## PROBLEM REQUIREMENTS
Return each line of the entries that mentions the word "plastic".
=== Begin Enclosure ===
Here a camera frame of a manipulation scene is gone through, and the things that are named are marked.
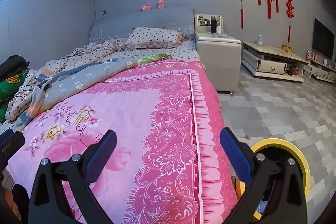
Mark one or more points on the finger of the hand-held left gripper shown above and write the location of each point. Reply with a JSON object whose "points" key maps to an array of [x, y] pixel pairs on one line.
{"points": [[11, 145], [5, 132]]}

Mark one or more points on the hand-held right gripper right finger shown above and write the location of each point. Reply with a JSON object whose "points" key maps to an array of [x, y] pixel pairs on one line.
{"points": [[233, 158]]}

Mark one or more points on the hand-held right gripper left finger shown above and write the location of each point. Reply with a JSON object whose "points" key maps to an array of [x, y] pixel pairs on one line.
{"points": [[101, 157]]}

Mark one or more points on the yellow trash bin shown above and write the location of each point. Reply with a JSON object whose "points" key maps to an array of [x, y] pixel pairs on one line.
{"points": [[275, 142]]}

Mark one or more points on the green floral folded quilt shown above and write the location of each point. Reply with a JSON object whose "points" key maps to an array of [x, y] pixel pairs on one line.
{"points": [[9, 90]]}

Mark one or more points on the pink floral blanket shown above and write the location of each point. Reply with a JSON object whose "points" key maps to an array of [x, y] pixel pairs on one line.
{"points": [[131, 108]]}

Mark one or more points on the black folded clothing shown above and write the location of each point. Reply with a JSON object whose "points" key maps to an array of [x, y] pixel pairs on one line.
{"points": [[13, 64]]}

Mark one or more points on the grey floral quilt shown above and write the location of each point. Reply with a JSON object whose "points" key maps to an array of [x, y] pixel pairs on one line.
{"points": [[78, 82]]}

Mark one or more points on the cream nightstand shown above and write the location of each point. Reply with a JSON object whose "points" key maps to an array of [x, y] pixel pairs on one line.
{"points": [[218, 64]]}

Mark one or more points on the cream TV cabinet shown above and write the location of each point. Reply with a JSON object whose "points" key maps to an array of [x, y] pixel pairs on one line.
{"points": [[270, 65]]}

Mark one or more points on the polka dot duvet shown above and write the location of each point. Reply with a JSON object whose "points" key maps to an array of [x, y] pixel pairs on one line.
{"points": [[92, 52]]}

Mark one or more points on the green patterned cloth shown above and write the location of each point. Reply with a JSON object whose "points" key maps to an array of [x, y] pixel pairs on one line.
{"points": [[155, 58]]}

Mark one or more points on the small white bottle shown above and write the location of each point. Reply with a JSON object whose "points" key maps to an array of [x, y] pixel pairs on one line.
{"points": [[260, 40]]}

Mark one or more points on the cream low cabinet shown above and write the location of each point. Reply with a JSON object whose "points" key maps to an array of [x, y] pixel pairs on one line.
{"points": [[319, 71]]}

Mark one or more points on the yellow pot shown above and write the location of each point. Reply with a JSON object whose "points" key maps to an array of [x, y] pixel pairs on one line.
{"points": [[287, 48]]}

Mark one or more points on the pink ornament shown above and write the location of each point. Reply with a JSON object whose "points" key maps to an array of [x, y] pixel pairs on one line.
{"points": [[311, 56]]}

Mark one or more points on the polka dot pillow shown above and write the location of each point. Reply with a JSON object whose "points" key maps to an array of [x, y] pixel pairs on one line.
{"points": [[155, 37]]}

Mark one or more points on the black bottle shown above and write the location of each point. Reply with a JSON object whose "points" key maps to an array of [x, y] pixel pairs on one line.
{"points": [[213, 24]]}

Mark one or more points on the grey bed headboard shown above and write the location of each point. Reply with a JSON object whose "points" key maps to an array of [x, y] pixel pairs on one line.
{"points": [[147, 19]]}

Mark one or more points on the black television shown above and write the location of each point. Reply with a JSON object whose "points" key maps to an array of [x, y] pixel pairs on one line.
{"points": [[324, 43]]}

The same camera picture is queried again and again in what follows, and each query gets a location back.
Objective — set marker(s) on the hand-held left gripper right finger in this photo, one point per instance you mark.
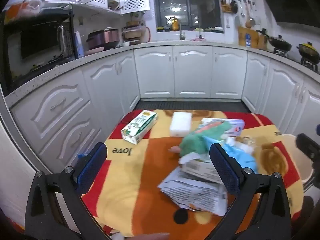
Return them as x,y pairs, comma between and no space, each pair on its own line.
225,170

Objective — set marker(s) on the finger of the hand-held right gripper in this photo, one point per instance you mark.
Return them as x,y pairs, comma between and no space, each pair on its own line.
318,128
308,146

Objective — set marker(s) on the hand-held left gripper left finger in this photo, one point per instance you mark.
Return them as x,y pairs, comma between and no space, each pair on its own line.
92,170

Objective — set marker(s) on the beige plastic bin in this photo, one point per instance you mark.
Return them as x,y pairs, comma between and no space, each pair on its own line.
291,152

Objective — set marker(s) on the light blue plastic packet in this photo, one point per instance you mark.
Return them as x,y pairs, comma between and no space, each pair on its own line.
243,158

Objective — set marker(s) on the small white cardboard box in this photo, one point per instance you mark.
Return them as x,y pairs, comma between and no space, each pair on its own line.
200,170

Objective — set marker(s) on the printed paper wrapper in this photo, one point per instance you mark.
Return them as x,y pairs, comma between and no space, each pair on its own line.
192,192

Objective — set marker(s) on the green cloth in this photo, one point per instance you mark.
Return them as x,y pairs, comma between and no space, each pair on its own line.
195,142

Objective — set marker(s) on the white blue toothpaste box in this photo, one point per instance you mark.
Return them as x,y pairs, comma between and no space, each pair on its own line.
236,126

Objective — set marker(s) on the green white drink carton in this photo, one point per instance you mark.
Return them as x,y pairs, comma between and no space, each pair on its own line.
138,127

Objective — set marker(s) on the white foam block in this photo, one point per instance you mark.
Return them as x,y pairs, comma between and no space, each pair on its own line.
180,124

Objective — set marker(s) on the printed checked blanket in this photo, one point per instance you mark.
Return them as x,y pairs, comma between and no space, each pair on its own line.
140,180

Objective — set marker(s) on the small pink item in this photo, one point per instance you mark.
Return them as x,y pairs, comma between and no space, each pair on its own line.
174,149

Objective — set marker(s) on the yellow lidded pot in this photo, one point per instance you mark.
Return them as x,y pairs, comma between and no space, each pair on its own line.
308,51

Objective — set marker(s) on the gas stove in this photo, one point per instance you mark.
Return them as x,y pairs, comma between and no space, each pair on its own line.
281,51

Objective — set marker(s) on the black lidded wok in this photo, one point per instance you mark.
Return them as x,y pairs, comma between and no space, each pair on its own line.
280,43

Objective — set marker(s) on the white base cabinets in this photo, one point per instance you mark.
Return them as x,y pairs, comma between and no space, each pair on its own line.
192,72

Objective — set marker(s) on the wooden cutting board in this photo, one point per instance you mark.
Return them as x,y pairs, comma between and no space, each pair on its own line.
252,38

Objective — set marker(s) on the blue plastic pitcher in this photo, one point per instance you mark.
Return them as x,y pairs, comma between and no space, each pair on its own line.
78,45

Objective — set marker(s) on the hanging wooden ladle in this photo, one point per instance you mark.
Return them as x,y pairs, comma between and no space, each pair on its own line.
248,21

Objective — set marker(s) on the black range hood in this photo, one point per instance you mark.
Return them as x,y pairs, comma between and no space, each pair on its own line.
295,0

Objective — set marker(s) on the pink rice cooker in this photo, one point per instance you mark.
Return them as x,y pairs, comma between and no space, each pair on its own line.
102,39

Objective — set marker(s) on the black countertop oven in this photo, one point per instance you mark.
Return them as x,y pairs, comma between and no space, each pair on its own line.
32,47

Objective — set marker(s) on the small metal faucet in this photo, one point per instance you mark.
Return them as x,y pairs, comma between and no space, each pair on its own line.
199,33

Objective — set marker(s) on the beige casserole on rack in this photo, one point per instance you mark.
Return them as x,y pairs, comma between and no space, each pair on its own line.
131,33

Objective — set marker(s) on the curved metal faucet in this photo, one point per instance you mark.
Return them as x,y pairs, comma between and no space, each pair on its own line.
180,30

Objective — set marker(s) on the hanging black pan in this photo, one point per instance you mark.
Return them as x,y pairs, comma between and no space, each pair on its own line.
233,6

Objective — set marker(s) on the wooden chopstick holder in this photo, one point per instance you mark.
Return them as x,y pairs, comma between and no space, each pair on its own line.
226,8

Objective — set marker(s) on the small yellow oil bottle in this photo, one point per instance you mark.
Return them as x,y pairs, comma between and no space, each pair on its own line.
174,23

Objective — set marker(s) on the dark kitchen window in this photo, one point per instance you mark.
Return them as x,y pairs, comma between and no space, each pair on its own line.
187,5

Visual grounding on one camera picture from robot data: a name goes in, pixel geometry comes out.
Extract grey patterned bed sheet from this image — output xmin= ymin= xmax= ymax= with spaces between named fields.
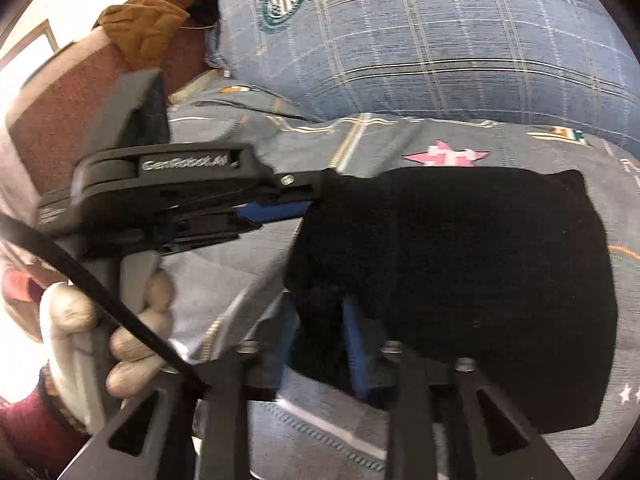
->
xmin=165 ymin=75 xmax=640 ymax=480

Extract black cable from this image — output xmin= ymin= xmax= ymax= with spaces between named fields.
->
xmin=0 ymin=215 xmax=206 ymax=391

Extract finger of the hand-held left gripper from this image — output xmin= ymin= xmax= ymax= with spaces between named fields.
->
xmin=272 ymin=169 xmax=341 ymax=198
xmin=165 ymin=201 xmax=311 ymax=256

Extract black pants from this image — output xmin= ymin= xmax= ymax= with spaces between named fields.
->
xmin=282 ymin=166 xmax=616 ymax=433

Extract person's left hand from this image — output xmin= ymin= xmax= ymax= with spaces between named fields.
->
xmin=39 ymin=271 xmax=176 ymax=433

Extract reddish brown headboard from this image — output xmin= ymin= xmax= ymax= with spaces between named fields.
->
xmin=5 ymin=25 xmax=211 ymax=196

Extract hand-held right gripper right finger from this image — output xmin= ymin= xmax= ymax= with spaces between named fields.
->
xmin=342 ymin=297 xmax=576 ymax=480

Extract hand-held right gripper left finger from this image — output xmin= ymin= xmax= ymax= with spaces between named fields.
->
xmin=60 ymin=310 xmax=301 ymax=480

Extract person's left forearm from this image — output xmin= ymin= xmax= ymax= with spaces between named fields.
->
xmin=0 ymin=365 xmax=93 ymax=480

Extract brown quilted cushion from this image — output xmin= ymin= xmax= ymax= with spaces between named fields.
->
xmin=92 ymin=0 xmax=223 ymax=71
=== End Enclosure ===
## SOLVED EXERCISE
Objective — set marker(s) on the beige plastic bin in this photo, one point per instance you mark.
Objective — set marker(s) on the light blue plastic packet in this photo, one point per instance you mark.
Objective — set marker(s) on the blue plastic pitcher in this photo, one point per instance you mark.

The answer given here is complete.